**EXERCISE GOAL**.
Retype the listing below exactly, beginning at the line that contains "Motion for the" and ending with its last line.

(MATERIAL PROVIDED)

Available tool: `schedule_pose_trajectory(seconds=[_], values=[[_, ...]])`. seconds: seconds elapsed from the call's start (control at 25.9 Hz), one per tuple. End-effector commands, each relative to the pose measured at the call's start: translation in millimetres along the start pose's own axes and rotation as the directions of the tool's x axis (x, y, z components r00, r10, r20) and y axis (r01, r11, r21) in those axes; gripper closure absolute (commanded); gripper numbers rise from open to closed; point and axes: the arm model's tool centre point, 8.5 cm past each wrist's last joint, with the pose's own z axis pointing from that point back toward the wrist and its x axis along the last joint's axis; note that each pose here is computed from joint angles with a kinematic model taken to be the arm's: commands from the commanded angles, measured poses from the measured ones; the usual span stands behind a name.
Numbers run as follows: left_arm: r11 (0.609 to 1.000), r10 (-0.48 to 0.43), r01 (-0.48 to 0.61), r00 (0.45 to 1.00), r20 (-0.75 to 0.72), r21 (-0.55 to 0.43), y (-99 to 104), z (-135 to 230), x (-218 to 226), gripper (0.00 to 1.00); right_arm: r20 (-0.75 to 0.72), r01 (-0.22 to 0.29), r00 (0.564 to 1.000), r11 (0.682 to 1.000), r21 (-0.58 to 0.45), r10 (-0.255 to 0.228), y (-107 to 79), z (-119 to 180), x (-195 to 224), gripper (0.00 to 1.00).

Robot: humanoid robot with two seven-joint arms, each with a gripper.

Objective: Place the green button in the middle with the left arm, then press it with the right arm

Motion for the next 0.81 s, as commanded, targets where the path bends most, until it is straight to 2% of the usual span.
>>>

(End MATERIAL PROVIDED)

**EXPECTED OUTPUT**.
Motion for the next 0.81 s, as commanded, targets where the path bends most, until it is straight to 2% of the usual span.
>>>

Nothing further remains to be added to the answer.